Wojciech Gumiński: Jest w nas dużo optymizmu

Zagłębie Lubin w dwóch pierwszych meczach rundy jesiennej zanotowało zwycięstwo i porażkę. - W spotkaniu z Górnikiem nie potrafiliśmy się postawić rywalom - przyznaje Wojciech Gumiński.

Miedziowi po inauguracyjnym zwycięstwie nad Gwardią Opole doznali bolesnej porażki w Zabrzu. Górnik był zespołem zdecydowanie lepszym, wygrywając pewnie, różnicą ośmiu trafień.

- Przez pewien czas spotkanie było wyrównane, ale już w okolicach czterdziestej piątej minuty rywale zdobyli taką liczbę bramek, że nie mieliśmy szans ich dogonić. W ich zespole grają zawodnicy, którzy mają wiele lat doświadczenia z występów w ekstraklasie i reprezentacji.
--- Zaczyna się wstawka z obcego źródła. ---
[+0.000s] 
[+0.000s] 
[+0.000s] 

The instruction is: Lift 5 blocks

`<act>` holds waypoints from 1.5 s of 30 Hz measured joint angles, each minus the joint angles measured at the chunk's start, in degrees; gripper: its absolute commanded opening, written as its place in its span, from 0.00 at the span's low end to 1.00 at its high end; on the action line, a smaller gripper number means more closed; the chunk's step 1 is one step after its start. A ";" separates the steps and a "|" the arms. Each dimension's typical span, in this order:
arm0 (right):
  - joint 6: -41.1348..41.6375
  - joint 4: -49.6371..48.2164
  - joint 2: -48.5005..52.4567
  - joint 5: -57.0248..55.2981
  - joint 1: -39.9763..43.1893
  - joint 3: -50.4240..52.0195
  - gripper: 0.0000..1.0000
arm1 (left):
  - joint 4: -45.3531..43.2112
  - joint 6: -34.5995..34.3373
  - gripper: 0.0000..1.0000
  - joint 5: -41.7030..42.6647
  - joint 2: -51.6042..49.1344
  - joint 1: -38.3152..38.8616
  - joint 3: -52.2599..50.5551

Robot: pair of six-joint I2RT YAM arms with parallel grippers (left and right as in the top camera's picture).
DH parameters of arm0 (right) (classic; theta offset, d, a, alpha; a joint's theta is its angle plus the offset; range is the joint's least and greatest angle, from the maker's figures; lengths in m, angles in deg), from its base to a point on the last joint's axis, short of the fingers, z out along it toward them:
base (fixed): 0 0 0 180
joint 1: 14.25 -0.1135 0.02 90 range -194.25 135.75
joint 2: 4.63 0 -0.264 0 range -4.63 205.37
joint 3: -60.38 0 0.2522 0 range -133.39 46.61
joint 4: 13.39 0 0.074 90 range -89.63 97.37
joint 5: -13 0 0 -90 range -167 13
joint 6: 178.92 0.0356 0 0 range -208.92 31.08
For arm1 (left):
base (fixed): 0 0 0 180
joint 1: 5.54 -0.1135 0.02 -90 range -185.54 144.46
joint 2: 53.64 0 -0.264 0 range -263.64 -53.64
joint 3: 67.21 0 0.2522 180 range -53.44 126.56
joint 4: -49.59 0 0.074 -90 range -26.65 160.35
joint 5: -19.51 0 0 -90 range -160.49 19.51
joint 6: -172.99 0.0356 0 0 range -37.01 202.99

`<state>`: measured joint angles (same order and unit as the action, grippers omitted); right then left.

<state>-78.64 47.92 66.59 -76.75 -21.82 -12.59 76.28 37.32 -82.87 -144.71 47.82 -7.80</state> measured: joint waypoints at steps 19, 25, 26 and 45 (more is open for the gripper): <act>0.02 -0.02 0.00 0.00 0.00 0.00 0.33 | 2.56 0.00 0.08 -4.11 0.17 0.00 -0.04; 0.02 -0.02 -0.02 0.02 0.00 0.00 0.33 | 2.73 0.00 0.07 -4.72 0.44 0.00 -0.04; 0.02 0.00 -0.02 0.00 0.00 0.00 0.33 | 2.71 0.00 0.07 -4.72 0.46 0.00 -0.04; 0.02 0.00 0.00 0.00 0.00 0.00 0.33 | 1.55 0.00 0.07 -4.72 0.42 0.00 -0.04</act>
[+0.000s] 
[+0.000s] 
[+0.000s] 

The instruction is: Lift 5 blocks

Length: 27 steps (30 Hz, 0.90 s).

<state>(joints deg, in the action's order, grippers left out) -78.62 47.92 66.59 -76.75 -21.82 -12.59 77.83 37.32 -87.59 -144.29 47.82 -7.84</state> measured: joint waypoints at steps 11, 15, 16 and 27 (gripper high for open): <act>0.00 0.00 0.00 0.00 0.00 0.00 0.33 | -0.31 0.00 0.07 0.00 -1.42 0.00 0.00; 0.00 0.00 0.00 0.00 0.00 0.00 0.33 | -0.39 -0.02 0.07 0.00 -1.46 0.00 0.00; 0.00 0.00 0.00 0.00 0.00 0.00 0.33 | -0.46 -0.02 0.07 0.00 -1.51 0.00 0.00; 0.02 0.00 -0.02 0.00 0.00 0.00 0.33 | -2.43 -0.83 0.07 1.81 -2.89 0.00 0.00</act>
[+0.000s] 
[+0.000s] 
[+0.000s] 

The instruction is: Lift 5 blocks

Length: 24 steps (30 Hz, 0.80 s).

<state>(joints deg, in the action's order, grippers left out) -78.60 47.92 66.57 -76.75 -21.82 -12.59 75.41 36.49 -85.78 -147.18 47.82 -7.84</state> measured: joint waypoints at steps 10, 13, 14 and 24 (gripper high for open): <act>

Personalnie wyglądają imponująco i z meczu na mecz powinni prezentować się coraz lepiej, stając się jednym z najlepszych zespołów w kraju - nie ma wątpliwości Gumiński.
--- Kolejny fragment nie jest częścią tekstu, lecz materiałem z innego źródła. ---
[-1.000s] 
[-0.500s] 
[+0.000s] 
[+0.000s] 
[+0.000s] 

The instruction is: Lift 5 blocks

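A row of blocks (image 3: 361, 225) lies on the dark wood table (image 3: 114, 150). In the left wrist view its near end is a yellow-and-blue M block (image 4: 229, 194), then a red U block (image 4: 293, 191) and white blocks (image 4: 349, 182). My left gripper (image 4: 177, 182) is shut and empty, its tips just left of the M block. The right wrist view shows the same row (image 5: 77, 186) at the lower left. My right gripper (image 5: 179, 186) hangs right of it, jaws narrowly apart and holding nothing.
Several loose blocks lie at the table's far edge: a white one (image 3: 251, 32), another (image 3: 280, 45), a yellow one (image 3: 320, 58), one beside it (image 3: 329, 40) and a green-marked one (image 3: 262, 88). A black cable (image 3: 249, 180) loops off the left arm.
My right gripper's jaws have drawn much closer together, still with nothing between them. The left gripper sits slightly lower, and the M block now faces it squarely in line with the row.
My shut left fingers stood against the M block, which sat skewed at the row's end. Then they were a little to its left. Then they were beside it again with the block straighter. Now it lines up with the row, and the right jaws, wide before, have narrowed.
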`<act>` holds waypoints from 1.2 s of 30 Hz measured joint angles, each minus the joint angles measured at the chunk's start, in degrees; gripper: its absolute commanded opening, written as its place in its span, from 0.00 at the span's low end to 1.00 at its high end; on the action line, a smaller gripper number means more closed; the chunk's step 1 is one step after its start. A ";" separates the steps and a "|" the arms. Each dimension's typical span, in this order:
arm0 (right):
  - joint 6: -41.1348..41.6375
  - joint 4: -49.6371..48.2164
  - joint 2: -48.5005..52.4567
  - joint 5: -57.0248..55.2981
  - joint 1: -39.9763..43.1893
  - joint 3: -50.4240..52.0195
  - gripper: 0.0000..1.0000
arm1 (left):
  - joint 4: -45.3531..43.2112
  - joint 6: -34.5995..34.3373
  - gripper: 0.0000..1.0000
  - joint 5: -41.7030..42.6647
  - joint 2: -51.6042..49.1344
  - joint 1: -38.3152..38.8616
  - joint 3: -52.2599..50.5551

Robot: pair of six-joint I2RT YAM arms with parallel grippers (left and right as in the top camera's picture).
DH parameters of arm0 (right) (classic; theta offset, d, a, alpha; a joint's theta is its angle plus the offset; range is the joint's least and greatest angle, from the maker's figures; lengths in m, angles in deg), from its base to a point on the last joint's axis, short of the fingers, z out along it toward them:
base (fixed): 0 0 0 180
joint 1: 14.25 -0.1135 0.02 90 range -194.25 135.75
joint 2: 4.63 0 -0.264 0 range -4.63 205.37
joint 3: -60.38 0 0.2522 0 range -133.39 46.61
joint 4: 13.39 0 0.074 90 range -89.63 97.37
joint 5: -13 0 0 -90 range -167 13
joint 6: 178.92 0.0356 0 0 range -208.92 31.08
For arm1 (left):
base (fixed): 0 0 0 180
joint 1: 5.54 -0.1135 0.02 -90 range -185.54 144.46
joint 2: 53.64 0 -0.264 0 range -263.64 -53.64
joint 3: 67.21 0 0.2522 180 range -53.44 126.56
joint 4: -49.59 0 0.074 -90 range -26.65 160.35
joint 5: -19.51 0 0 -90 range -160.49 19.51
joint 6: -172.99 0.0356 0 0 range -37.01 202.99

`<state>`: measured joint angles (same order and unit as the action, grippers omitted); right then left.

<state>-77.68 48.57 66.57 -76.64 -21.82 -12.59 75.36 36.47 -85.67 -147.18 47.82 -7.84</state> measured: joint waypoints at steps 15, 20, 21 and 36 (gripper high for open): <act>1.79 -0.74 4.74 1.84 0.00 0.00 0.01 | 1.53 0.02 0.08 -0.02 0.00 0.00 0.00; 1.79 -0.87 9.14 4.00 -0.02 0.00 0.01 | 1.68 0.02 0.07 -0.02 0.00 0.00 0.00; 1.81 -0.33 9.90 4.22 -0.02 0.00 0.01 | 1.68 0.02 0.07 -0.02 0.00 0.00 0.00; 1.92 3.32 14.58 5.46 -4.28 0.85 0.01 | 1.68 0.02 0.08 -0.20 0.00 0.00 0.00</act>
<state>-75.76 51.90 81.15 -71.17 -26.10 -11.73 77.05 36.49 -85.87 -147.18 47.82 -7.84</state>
On sam rzucił zabrzanom osiem bramek. W tym sezonie w całej lidze skuteczniejszy jest od niego tylko Wojciech Zydroń. Dla lubinian ważniejszy od indywidualnych wyróżnień jest jednak sukces całego zespołu. Już w najbliższej kolejce Zagłębie zagra z Piotrkowianinem.

- Jest w nas dużo optymizmu. Jak na razie rozegraliśmy jednak tylko dwa mecze i ciężko oceniać naszą grę. Teraz skupiamy się na Piotrkowianinie. To będzie dla nas bardzo ważny mecz - zapowiada Gumiński. Kiper tej jesieni jak dotąd poniósł dwie porażki.